To address the question from a different angle, Van Assche and colleagues studied whether patients on combination therapy could safely discontinue the IS agent. They conducted an RCT in which patients in remission on IFX in combination with an IS were randomized to continue their IS agent in combination with IFX or to discontinue IS therapy and continue with IFX monotherapy. There was no statistical difference in the predefined clinical end point (dose change of IFX) at 104 weeks, nor a difference in rates of mucosal healing. However, there was a statistically higher C-reactive protein (CRP) and lower trough IFX levels in those on monotherapy, leading many to speculate that the potential deleterious effects of IS withdrawal may be a problem in a time frame longer than the duration of this study.

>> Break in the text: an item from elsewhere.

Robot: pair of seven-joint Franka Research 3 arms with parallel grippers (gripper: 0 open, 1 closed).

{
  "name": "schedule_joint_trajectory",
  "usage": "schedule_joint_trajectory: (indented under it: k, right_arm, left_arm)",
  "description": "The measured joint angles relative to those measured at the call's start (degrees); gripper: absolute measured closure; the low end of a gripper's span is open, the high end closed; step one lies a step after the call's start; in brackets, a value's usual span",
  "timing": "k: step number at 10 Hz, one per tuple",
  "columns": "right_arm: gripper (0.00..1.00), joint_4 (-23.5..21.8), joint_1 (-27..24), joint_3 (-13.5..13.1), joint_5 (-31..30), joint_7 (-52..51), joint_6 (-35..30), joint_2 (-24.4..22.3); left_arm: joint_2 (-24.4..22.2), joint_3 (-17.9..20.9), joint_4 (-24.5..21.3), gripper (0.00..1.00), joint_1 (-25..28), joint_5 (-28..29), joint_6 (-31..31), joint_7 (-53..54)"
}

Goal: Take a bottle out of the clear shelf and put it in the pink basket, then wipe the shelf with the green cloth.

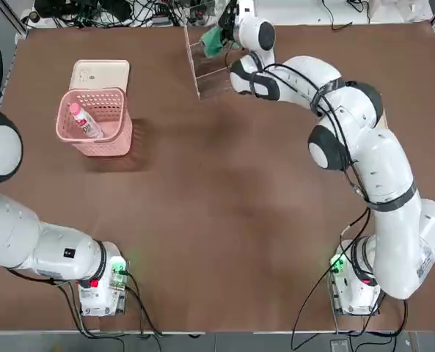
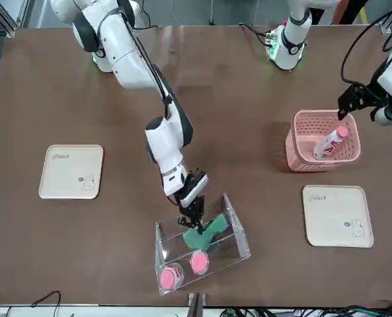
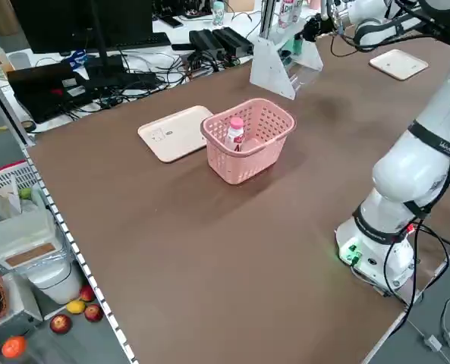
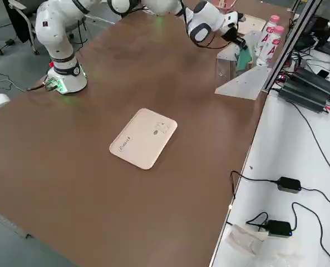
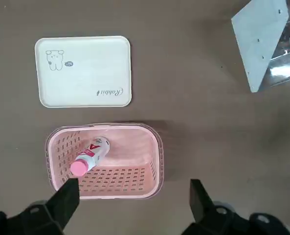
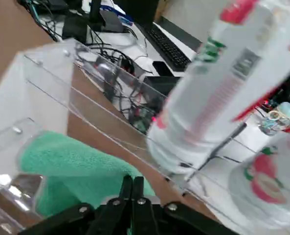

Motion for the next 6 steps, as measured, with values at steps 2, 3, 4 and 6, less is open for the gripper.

At this point in time the data seemed to indicate an apparent lack of benefit from the addition of an IS agent in CD (and UC when considering the ACT data). Then, data emerged that implied that there were higher rates of opportunistic infections with combination therapy, and there was a general acceptance that the use of thiopurines was associated with an increased rate of non-Hodgkin lymphoma (NHL) (statistically significant in younger male patients). In addition, great concern arose around case reports of hepatosplenic T cell lymphoma (HSTCL) in young male patients treated with thiopurines and anti-TNFα therapy. Therefore, there seemed to be a paradigm shift away from combination therapy, particularly among pediatric gastroenterologists. There was a need for further data to clarify these issues in order to determine whether there truly was a benefit with combination therapy and to better ascertain the true significance of HSTCL. The importance of this question was compounded by the fact that, with the exception of natalizumab, at that time practitioners had no other biologic agents at their disposal for the treatment of CD and UC; thus, optimization of therapy was paramount.

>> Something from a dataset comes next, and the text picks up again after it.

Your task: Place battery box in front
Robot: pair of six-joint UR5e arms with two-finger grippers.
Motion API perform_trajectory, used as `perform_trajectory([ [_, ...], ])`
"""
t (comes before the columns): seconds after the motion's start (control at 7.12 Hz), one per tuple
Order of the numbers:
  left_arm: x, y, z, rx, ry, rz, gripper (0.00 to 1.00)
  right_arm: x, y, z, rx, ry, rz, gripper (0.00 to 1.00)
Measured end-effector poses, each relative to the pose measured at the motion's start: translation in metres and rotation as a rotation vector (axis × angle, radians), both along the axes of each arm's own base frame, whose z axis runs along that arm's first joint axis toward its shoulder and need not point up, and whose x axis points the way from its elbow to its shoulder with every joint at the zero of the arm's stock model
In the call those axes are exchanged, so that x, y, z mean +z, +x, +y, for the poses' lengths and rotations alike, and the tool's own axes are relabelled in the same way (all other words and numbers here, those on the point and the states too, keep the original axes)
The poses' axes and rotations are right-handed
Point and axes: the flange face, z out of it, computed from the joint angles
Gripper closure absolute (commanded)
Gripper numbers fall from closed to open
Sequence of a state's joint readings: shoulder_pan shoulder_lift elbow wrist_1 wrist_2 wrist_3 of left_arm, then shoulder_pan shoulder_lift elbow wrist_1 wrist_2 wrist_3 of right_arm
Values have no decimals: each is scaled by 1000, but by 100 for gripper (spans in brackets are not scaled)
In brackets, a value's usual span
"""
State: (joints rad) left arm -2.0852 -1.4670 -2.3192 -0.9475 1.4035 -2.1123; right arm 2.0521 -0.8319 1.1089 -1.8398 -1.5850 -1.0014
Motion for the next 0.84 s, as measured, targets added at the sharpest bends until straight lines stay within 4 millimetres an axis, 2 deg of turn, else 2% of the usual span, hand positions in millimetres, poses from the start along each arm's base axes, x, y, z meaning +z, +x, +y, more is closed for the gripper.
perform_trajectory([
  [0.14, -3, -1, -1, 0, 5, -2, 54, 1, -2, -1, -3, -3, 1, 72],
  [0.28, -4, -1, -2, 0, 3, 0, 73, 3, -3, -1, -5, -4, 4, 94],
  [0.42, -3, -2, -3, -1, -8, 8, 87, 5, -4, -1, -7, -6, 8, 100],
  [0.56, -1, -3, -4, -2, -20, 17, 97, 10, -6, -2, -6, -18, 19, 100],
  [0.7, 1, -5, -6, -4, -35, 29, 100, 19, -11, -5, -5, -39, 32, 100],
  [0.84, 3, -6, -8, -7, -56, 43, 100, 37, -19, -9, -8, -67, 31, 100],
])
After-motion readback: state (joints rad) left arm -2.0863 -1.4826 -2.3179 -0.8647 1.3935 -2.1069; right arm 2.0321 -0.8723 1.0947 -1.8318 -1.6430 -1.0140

No discussion about the issue of combination versus monotherapy can be complete without acknowledging the importance of serum drug levels of anti-TNFα agents. Increasingly, it has become apparent that the absolute serum level of IFX is an important factor in determining response to this therapy. Although less clear from available data, the same is probably true of adalimumab. As discussed later, this factor may be the explanation for the increased efficacy of combination therapy (see Table 2 ).
What are the Infectious Risks Associated With Combination Therapy?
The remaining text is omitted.